Ross Williams (Grand Rapids MN)
"This post is too eager to blame the people working on the problem" I think you missed the point. The "problem" is not an intellectual challenge to find solutions and has nothing to do with science. It is a political problem. There are lots of solutions but they all come with a cost and they vary in who pays that cost. Its easy to support solutions that put the burden on someone else. My understanding is that a single plane flight creates a months worth of the typical households' carbon emissions. Yet people who own an electric car to reduce their carbon footprint will think nothing of flying off to a conference to discuss the problem of global warming. Or to take a vacation. This is not a "holier than thou" issue. Its a question of who makes what sacrifices.

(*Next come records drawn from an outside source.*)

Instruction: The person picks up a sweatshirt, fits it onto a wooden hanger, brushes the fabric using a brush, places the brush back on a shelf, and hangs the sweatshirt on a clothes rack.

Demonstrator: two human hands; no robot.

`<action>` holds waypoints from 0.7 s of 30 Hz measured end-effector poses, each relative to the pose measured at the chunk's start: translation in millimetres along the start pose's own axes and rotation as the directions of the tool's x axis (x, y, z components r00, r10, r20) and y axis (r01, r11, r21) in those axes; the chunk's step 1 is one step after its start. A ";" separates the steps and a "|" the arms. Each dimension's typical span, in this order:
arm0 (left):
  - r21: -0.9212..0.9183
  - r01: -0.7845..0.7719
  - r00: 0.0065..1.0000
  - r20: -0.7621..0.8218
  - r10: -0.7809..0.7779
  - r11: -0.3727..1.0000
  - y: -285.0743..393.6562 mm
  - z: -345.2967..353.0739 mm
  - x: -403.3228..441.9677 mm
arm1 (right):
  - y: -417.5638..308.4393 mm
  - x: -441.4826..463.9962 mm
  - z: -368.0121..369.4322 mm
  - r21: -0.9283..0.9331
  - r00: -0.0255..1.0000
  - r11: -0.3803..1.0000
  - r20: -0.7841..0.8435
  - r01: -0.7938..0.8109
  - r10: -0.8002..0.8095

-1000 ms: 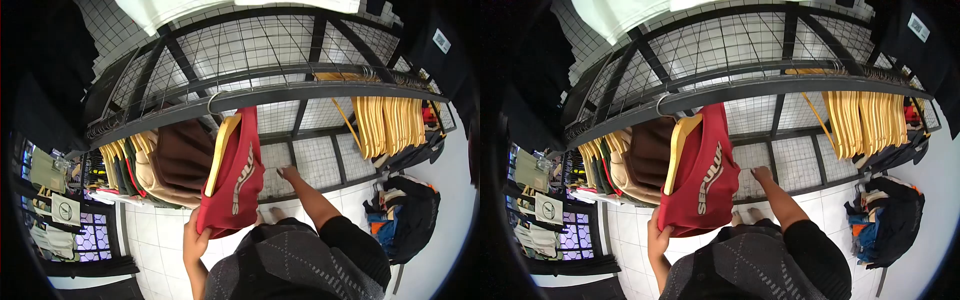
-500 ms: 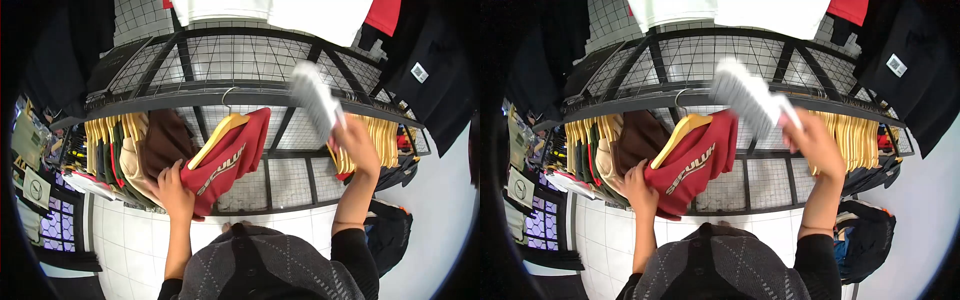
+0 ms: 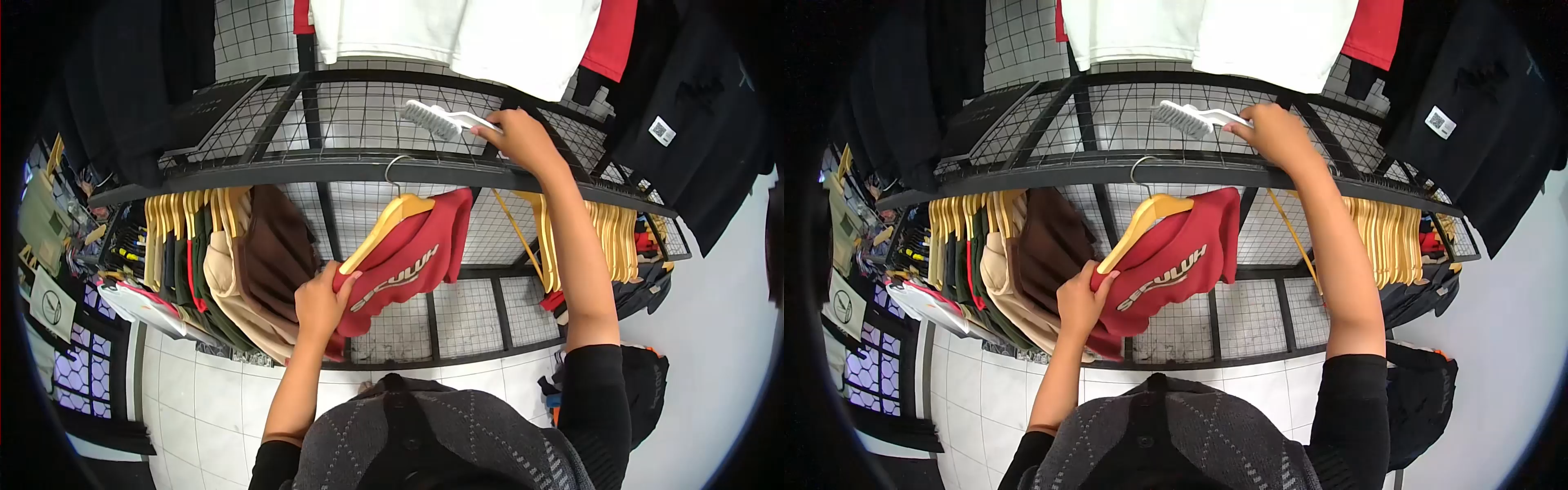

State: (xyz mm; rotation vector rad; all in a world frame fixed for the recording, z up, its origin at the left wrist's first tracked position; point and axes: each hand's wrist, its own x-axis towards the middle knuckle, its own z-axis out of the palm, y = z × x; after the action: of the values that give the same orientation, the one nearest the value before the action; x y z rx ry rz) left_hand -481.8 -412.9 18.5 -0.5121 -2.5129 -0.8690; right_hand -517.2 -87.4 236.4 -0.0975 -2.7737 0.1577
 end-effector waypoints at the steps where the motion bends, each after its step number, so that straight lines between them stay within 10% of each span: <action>1: -0.020 -0.011 1.000 -0.023 0.011 1.000 0.5 0.3 0.2 | 0.2 -1.9 3.1 -0.046 0.994 0.997 -0.081 0.067 -0.071; 13: 0.032 -0.006 0.998 -0.058 0.008 0.999 12.4 -11.7 -3.7 | 3.1 -10.2 13.8 -0.104 0.986 0.986 -0.092 0.128 -0.137; 18: 0.049 -0.002 0.997 -0.075 0.006 0.999 23.9 -18.3 -7.1 | -17.6 -22.2 5.3 -0.215 0.721 0.924 -0.579 0.316 -0.382; 21: 0.040 -0.033 0.997 -0.069 0.035 0.999 33.2 -17.9 -11.9 | -35.2 -35.7 9.7 -0.074 0.736 0.909 -0.563 0.410 -0.377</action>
State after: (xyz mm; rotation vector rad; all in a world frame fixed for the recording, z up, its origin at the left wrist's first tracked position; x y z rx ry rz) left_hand -451.3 -402.4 41.4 -0.5016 -2.4459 -0.8095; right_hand -489.1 -126.3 219.2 0.4007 -2.1224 0.0755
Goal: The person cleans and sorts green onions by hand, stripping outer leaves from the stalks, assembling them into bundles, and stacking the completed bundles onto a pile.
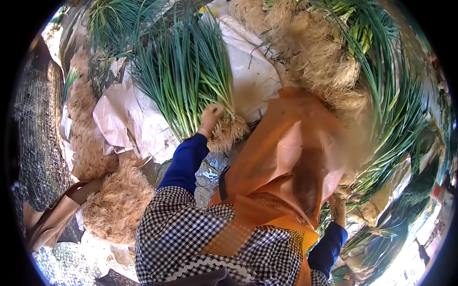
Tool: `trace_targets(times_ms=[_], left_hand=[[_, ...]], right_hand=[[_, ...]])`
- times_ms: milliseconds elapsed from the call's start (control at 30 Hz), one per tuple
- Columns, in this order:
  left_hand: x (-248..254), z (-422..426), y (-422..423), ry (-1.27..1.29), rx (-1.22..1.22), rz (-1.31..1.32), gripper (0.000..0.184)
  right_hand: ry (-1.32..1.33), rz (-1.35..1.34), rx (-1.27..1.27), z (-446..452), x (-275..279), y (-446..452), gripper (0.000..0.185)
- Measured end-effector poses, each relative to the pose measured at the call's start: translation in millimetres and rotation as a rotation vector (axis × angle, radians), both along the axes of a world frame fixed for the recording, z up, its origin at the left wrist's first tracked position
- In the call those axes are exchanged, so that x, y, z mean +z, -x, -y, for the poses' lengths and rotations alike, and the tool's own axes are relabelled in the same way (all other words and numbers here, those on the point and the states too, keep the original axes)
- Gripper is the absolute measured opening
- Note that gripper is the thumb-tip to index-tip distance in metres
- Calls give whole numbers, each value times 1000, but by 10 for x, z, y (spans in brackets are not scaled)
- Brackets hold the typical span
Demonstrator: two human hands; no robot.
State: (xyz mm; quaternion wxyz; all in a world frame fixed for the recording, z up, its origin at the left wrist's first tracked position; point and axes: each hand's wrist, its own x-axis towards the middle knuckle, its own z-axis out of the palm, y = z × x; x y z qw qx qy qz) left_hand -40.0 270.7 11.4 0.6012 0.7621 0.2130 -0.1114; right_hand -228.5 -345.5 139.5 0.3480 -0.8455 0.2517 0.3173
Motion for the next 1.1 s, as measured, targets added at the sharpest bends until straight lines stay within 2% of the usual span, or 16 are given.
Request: trace_targets(times_ms=[33, 67, 167, 300, 367, 433, 500, 567, 633, 700, 767, 800, 867, 967, 1033, 1100], left_hand=[[122, 54, 43, -388, -246, 160, 21], [316, 153, 25, -406, -325, 111, 22], [-68, 188, -170, -740, -610, 178, 21], [143, 250, -359, -539, -570, 114, 18], [126, 220, -310, -183, -107, 166, 16], [-7, 69, -243, 423, 432, 204, 19], [-2, -62, -42, 661, 611, 162, 17], [-113, -61, 194, 757, 713, 69, 14], [-234, 51, 354, 630, 726, -24, 13], [-281, 149, 380, 361, 550, -114, 12], [-344, 224, 367, -491, 5, 224, 10], [-362, 204, 361, -517, -120, 130, 12], [-98, 244, 231, -478, -151, -20, 13], [-27, 171, 197, -456, -253, -174, 13], [402, 136, 232, 107, -186, -191, 14], [467, 31, 390, 350, -22, -122, 11]], right_hand=[[-2, 2, 6, -32, -7, -33, 42], [-334, 33, -339, -63, 24, -40, 39], [-462, 39, -338, -197, 117, -166, 34], [-473, 99, -392, -201, 191, -99, 53], [-591, 105, -580, -410, 435, -134, 56], [-499, 119, -453, 9, -51, 102, 46], [-407, 121, -317, 70, -135, 198, 39], [-614, 74, -611, -106, 4, 167, 35], [-1007, 57, -706, -148, 7, 168, 33], [-687, 51, -779, -624, 227, -172, 28], [-559, 37, -636, -630, 273, -257, 31], [-549, 34, -551, -644, 299, -290, 31], [-565, 34, -654, -982, 539, -508, 27], [-656, 13, -852, -539, 47, -249, 26], [-728, -6, -863, -43, -385, 22, 34], [-759, -6, -846, 106, -530, 121, 37]])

There are lots of people who think raising the price of fossil fuels is a great way to solve the problem as long as they can still afford it. Essentially, the problem can be solved on the backs of those who lack the resources to buy themselves out of the burden. On the other hand, those same folks would be outraged if you rationed fossil fuel usage so that they could no longer fly whenever they pleased.
Susan Anderson (Boston)
The people I know about do "think twice" or more about flying around, and are well aware of the tradeoffs and compassionate about people just trying to get through the day. It's a knotty problem, and my objection to your approach is the way you reduce it to a relatively simple complaint. I don't disagree with you, I'm just tired of all-or-nothingism, especially directed at the hardworking people trying to open a road to mutual understanding. I probably overstated my point. I'm tired of people being blamed for losing to the wholesale attacks of organized opposition as described, for example, in Jane Mayer's Dark Money, and exemplified by our president and his cabinet of destructive kleptocrats. That said, thanks for engaging, and as I said I don't really disagree with you.
rab (Indiana)
Our leaders need to remember above all that promoting "the general welfare" was an obligation embedded in the first paragraph of the Constitution. Our welfare as a people was cited as part of the very reason for establishing a government. We may sometimes regard that commitment as a burden or nuisance, but it is also a primary reason our nation has been regarded as a desirable place to live.
SW (Los Angeles)
Since the current administration is in the process of bankrupting the country to justify terminating the "handouts" of social security and medicare, ignoring science and causing early deaths to help reduce the number of "needy" IS their intention. Their "ignorance" is coldly calculated to ensure the deaths of millions. More cash for the surviving billionaires...
Stephen Rinsler (Arden, NC)
Perhaps a regular series of concrete examples (“envirobites”?) could make an impact on people who are oblivious to such experiences. Nice article.